◆ **To do**:
Everything in the listing below needs to be retyped exactly.

◆ **Source material**:
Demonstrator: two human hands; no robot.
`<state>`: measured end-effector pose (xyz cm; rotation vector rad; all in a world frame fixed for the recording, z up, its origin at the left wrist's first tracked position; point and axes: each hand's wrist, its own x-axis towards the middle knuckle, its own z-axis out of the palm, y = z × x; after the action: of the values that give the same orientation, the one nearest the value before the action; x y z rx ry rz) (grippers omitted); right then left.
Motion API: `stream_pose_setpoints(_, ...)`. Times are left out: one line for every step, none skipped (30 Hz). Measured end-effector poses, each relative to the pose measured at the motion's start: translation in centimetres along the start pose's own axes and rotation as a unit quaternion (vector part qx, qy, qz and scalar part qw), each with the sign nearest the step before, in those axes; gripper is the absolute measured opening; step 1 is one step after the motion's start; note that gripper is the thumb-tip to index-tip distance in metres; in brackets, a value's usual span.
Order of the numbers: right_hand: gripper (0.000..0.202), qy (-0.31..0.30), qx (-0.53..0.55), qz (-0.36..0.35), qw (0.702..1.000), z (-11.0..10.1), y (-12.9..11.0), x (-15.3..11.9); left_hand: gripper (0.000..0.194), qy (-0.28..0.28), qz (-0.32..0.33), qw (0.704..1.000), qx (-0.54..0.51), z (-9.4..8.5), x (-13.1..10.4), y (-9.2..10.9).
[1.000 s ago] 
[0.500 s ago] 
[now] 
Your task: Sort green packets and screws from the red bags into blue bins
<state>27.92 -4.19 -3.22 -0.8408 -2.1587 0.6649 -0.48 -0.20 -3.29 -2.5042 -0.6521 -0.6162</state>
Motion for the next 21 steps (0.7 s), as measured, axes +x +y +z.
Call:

◆ **Finished exercise**:
Demonstrator: two human hands; no robot.
`<state>`: measured end-effector pose (xyz cm; rotation vector rad; all in a world frame fixed for the recording, z up, its origin at the left wrist's first tracked position; point and axes: each hand's wrist, its own x-axis towards the middle knuckle, its own z-axis out of the palm, y = z × x; after the action: of the values that give the same orientation, the one nearest the value before the action; x y z rx ry rz) (grippers omitted); right then left.
Motion API: `stream_pose_setpoints(_, ...)`. Times are left out: one line for every step, none skipped (30 Hz). Measured end-effector poses, each relative to the pose measured at the motion's start: translation in centimetres along the start pose's own axes and rotation as a unit quaternion (vector part qx, qy, qz and scalar part qw), each with the sign nearest the step before, in those axes; gripper is the absolute measured opening; step 1 is one step after the motion's start; note that gripper is the thumb-tip to index-tip distance in metres; in brackets, a value's usual span.
Order of the numbers: right_hand: gripper (0.000..0.202), qy (-0.31..0.30), qx (-0.53..0.55), qz (-0.36..0.35), qw (0.702..1.000), z (-11.0..10.1), y (-12.9..11.0), x (-15.3..11.9); left_hand: gripper (0.000..0.194), qy (-0.28..0.28), qz (-0.32..0.33), qw (0.704..1.000), qx (-0.54..0.51), z (-9.4..8.5), x (-13.1..10.4), y (-9.2..10.9).
[1.000 s ago] 
[0.500 s ago] 
[now] 
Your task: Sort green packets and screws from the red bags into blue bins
<state>27.92 -4.19 -3.22 -0.8408 -2.1587 0.6649 -0.48 -0.20 -3.29 -2.5042 -0.6521 -0.6162</state>
Motion for the next 21 steps (0.7 s), as measured, axes +x +y +z.
Call:

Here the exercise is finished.